Bu yazı, dijital çağın hız ve yüzeysellik tuzağında aile ve toplumun kırılganlığını sorgulayan bir denemedir. Aynı zamanda, 2011 ve 2013 yıllarında kaleme aldığım “Eldeki Anahtar Bu Kilidi Açar” ve “Kaotik Aileler” başlıklı yazılarımın 2025 koşullarında güncellenmiş bir yansımasıdır.
Çağımızın üzerine düşen gölge olan dijital devrim, hayatlarımızı kökten dönüştürürken, insan ruhunun en kadim sığınakları olan aile ve toplumu da amansız bir sınava tabi tutuyor.
O bir zamanlar “sıcak bir yuva”, değerlerin nesilden nesile aktarıldığı kutsal bir ocak olarak bildiğimiz aile, şimdilerde bu dijital sislerin ardında kendi varoluşsal anlamını mı yitiriyor? Ve bireyleri birbirine görünmez bağlarla kenetleyen, ortak bir kader ve mana etrafında birleştiren toplum, hızla geçici menfaatlerin hüküm sürdüğü bir pazar yerine mi dönüşüyor? Bu sorular, sadece bir sosyolojik analizden öte, her birimizin iç dünyasında yankılanan, acil cevaplar bekleyen birer çığlıktır adeta.
Aile kurumunun o koruyucu ve besleyici dokusunun giderek inceldiğine, hatta yer yer söküldüğüne şahit oluyoruz. Ebeveynler, çocuklarının başarılarını sanal vitrinlerde sergilerken, o çocukların kalplerinde kopan fırtınalardan, dile getiremedikleri incinmişliklerden ne kadar haberdarlar? Emojilerin, gerçek duyguların ve içten sohbetlerin yerini aldığı bir dünyada, aynı çatı altında yaşayan ama ruhları birbirine fersah fersah uzaklaşmış bireylerin oluşturduğu topluluklara “aile” demek ne kadar mümkün? Fiziksel olarak bir arada, belki aynı sofranın etrafında ama her biri kendi ekranının hipnotik ışığına hapsolmuş zihinler… Bu, modern ailenin trajedisi değil de nedir? O sıcak yuva, adeta dijital akıntıların ortasında kalmış, köklerinden koparılma tehlikesiyle karşı karşıya bir salkım söğüde benzemiyor mu?
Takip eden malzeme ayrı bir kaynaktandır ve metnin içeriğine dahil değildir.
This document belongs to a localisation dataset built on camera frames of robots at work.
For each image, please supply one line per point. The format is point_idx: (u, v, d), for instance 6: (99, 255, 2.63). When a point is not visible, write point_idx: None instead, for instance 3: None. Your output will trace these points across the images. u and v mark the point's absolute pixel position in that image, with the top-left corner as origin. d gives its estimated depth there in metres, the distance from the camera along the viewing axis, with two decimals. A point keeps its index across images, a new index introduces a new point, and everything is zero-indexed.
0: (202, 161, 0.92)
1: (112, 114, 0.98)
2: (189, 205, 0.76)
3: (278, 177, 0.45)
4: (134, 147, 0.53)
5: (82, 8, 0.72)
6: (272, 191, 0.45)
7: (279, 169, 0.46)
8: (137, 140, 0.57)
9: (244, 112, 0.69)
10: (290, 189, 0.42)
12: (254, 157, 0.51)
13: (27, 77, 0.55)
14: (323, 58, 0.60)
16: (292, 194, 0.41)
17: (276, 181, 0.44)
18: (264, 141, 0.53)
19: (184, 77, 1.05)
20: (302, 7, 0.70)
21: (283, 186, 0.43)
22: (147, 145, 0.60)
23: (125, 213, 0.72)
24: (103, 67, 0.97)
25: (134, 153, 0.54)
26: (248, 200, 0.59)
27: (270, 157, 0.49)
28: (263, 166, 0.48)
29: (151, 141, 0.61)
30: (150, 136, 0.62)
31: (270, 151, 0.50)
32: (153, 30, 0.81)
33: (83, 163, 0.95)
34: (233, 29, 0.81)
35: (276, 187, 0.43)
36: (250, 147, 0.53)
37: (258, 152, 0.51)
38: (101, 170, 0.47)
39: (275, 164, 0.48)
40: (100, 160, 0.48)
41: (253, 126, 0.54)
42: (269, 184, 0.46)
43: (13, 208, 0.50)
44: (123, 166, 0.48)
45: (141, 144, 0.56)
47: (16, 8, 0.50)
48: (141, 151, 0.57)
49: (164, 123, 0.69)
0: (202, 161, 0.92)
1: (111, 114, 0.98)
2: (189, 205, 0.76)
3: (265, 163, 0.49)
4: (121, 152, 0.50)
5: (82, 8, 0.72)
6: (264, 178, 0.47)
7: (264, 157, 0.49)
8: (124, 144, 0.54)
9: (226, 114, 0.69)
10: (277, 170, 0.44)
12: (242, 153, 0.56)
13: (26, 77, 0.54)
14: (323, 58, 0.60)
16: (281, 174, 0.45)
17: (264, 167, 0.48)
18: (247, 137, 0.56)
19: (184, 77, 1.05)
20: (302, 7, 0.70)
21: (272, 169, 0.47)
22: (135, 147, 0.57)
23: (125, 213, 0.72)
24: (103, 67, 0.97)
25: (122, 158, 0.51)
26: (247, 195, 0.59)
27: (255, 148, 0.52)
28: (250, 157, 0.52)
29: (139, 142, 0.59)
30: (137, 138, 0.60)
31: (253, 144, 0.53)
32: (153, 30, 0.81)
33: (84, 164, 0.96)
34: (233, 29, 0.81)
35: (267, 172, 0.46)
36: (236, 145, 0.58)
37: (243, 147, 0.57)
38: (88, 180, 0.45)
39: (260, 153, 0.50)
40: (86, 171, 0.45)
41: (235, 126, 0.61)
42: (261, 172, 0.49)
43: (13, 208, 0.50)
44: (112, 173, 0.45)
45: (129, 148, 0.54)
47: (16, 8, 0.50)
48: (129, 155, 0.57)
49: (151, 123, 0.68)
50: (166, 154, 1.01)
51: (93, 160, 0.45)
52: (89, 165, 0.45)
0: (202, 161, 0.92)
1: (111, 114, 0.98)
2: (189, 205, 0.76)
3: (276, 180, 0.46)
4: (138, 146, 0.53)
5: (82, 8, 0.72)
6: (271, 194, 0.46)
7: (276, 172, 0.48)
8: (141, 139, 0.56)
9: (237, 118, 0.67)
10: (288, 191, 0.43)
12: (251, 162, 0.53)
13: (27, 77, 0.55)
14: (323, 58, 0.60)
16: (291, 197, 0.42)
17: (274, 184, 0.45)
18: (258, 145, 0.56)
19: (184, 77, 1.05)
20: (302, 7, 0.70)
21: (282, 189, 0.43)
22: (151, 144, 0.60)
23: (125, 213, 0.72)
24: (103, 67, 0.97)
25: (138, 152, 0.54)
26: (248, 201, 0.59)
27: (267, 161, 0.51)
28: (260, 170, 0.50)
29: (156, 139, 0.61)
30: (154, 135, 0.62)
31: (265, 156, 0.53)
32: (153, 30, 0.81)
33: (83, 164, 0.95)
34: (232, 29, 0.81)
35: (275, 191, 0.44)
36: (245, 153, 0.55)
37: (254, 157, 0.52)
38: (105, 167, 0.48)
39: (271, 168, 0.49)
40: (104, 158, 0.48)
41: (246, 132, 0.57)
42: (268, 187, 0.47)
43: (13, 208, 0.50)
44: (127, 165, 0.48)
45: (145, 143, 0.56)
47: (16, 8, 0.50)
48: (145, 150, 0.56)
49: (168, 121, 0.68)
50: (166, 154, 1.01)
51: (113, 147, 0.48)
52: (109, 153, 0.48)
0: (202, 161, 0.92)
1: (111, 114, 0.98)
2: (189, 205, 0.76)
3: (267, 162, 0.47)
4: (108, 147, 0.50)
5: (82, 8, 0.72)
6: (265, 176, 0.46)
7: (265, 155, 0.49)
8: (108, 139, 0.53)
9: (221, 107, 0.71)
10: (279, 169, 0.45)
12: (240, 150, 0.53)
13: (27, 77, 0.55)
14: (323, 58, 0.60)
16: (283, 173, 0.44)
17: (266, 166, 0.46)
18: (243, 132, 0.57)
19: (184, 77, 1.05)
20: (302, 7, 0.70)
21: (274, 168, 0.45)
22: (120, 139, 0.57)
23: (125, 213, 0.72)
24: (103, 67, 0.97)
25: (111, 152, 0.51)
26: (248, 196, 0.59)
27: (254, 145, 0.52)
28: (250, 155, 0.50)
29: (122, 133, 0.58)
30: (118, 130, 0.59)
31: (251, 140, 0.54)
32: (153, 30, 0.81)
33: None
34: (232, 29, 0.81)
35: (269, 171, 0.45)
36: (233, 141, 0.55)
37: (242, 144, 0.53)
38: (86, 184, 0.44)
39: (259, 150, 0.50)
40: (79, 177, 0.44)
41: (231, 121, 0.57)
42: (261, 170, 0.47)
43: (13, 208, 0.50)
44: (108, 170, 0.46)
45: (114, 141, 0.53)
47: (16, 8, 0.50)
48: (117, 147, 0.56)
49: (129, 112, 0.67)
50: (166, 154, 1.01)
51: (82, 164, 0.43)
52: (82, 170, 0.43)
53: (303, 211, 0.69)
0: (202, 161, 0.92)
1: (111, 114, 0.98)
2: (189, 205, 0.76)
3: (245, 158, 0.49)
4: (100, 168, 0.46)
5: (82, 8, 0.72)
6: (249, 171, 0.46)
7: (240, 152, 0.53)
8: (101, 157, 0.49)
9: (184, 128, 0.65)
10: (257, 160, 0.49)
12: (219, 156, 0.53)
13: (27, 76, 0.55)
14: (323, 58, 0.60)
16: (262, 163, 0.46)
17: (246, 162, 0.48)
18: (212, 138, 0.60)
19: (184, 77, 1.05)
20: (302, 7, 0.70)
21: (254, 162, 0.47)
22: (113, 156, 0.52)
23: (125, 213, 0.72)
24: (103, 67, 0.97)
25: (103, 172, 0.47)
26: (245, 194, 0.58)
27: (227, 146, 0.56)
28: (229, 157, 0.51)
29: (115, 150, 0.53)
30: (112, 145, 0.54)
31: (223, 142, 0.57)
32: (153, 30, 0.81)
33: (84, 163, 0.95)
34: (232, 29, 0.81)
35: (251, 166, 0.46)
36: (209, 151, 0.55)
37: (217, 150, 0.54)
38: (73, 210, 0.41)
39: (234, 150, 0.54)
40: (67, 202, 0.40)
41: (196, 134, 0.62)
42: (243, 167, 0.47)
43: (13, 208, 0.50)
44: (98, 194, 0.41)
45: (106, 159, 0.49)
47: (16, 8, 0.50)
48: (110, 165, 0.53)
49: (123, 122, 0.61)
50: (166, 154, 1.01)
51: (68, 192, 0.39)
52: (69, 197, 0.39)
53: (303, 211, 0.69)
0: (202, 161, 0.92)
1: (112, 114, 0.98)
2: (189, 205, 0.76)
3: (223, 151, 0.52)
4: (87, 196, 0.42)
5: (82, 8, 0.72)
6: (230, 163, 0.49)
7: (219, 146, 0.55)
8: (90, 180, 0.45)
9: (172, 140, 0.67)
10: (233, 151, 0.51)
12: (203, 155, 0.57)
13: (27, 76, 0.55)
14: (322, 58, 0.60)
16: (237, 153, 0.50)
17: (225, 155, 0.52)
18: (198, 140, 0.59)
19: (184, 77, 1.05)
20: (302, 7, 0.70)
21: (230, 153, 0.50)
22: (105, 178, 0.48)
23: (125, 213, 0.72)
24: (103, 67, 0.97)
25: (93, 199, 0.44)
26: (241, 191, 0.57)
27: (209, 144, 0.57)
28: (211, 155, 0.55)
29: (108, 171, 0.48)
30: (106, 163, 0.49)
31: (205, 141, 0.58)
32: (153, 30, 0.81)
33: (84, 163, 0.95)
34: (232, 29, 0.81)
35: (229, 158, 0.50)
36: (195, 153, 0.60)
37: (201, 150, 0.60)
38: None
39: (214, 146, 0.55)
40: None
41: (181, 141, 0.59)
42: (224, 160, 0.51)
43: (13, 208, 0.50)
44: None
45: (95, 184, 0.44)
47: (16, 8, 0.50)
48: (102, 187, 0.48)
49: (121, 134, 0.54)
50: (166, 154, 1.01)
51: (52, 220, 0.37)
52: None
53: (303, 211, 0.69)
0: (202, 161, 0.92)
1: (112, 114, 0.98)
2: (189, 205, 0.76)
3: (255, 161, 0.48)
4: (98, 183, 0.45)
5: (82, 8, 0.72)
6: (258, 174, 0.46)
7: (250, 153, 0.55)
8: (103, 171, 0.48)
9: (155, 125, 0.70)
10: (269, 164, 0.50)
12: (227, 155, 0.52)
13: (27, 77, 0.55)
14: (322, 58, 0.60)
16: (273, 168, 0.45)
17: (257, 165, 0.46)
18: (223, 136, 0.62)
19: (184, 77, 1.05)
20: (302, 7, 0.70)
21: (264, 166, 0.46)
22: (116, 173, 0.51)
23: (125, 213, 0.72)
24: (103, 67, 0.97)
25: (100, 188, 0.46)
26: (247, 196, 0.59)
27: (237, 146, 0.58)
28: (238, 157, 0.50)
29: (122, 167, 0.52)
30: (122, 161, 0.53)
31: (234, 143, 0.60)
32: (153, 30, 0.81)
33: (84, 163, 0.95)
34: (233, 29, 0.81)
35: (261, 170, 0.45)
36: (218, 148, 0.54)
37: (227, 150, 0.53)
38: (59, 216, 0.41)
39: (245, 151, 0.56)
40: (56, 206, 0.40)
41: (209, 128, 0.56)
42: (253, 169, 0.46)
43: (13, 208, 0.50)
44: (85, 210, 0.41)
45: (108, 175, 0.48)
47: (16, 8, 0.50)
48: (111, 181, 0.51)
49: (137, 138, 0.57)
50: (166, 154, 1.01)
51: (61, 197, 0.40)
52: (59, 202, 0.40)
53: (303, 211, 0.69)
Toplumsal yapı da benzer bir erozyonla karşı karşıya. Güvenin, toplumu toplum yapan çimentonun yerini, her köşe başında bir aldatmaca, bir manipülasyon korkusunun kol gezdiği bir iklim almış durumda. Sosyal medya platformları ve dijital akımlar, adeta birer değer fabrikatörü gibi çalışıyor; ancak ürettikleri değerler, kalıcı ilkelerden ziyade, rüzgârla savrulan saman çöpleri gibi geçici ve yüzeysel. Algoritmaların fısıltıları, kitlelerin inançlarını şekillendirirken, hakikatin ölçüsü doğruluğundan ziyade popülaritesiyle belirlenir hale geliyor.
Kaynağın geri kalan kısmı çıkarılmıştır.